Akin’s answer raised questions of its own. What constitutes a “legitimate rape”? How exactly does the female body shut down a pregnancy due to rape? Who are these doctors Akin has been talking to and where did they get their medical degrees? And what on earth is this guy thinking?

While rape is the reason behind only a small percentage of abortions, the American Journal of Obstetrics and Gynecology estimated in 1996 that over 32,000 pregnancies result from rape each year. That’s a non-trivial number.
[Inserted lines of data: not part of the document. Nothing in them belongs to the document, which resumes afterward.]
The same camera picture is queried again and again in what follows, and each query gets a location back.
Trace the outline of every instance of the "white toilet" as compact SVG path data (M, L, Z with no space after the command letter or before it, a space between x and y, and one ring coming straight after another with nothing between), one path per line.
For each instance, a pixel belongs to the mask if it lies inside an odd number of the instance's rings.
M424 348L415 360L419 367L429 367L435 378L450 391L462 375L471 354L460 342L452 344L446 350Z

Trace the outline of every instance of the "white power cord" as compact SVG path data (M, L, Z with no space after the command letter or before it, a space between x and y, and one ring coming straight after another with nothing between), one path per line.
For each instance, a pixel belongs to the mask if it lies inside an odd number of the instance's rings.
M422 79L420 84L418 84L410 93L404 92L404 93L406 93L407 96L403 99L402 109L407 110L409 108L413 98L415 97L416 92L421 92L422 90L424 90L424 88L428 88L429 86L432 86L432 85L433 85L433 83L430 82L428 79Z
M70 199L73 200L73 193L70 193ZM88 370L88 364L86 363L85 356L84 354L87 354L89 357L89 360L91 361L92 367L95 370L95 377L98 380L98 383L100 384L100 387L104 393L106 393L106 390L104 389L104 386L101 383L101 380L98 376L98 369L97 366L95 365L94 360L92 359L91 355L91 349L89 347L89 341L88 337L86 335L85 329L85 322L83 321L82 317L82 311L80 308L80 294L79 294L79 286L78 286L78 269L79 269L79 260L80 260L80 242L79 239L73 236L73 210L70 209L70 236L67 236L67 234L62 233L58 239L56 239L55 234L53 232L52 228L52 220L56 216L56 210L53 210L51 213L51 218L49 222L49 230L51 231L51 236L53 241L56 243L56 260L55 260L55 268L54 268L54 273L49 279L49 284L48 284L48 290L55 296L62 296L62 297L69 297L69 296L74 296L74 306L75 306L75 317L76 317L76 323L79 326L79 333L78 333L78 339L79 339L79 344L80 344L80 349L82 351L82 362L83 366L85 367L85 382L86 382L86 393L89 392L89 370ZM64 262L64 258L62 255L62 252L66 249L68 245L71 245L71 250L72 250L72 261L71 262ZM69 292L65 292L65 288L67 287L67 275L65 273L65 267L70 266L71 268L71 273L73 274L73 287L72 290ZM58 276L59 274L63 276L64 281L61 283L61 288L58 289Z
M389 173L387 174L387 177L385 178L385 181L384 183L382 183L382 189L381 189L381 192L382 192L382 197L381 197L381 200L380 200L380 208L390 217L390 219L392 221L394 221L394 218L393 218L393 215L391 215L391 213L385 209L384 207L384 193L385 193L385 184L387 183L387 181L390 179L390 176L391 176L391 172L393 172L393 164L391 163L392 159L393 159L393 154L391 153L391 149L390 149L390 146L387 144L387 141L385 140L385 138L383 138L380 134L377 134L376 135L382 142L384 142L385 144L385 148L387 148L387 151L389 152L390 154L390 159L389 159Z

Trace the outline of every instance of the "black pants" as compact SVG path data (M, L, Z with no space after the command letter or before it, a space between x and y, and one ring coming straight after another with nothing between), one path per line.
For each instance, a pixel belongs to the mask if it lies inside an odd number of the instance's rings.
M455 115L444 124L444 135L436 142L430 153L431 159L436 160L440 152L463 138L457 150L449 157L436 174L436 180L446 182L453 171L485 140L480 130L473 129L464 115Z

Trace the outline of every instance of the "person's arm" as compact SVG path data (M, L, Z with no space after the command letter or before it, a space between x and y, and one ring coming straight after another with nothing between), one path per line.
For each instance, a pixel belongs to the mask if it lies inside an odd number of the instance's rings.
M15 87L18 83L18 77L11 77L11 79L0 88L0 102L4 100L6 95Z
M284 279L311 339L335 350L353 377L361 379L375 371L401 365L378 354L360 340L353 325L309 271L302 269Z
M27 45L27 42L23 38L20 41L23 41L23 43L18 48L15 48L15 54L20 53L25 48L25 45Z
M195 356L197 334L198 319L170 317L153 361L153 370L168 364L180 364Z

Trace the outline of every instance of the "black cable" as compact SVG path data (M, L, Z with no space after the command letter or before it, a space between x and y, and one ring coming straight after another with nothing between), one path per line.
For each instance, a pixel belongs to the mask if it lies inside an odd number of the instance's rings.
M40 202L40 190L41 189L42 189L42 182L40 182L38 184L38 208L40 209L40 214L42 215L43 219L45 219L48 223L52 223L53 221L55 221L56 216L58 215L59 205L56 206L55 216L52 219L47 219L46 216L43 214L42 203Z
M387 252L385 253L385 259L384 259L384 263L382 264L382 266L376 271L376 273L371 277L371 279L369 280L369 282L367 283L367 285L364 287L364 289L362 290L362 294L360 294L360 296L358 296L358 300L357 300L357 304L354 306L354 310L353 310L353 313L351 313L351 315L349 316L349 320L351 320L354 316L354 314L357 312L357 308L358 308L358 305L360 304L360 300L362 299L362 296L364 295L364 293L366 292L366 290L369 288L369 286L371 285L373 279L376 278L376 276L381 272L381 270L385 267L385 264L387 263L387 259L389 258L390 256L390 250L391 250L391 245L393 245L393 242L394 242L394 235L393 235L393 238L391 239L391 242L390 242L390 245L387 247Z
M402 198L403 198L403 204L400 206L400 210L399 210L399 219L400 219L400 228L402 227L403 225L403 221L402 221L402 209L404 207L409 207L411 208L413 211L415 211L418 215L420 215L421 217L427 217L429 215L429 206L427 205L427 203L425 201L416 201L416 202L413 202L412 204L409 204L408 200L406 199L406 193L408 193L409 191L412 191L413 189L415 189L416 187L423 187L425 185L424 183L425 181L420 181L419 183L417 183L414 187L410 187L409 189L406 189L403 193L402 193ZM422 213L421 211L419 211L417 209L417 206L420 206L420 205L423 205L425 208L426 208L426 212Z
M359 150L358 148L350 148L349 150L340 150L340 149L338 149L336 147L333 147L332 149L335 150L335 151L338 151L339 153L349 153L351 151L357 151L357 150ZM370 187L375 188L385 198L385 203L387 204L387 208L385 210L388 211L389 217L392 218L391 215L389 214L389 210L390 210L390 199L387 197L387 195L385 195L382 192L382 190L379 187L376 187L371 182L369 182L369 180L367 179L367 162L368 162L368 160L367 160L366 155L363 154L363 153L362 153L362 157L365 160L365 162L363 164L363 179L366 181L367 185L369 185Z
Republicans quickly distanced themselves from Akin’s comments and then called on their wayward candidate to end his Senate campaign. Mitt Romney and Senate Republican Leader Mitch McConnell urged him to think of the damage he could do to the party. Senator Scott Brown, who is in a tight race for re-election in the liberal state of Massachusetts, called on Akin to drop out. The National Republican Senatorial Committee and other GOP organs de-funded Akin.

The reason for this panic is obvious: if Republicans are to retake the Senate in November, Missouri is a must-win seat. Democratic incumbent Senator Claire McCaskill is in serious trouble, but against Akin she has a fighting chance.

The Democrats seemingly came to the same conclusion even before Akin’s impromptu obstetrics lesson. They spent money in an effort to help swing the primary toward him rather than John Brunner or Sarah Steelman.

But pro-life groups for the most part stood by Akin. Their reasoning was understandable. Unborn children have no votes or campaign cash and aren’t guaranteed to have friends in Washington. Todd Akin had been one. He might be a horrible spokesman for the pro-life cause, but he had been a reliable supporter through his House voting record.

Yet thinking back to the 1990s, when the national poll numbers were generally much worse for the pro-life position, several perceptions of abortion opponents impeded their effectiveness in the public debate: they were charged with insensitivity toward women, zealotry, hypocrisy and ignorance.

The advent of the ultrasound helped convince people that it was actually pro-choice absolutists who evinced an Akin-like denial about basic biological realities: sex between men and women creates babies, not “products of conception,” blobs of tissue or other euphemisms.

But asking a woman to carry an unwanted pregnancy to term is no small thing, even if the alternative “choice” ends a human life. The face of the pro-life movement has increasingly been the women working in crisis pregnancy centers who recognize that fact. Nevertheless, it still has some representatives who conform to the pro-choice caricature.

Pro-life politicians are often accused of trying to drag women back into the 1950s, as one anti-Romney ad argues, or the Stone Age. Politicians like Akin threaten to drag the pro-life movement back into the age when it was very much a minority opinion.

The fact is, informed women are as likely to be pro-life as ignorant men.

Pro-life groups that remain steadfast in their support of candidates like Akin are quite reasonably rewarding their records of voting to protect the unborn. But for those who understand the abortion issue in these terms, protecting the unborn effectively ought to count for something too.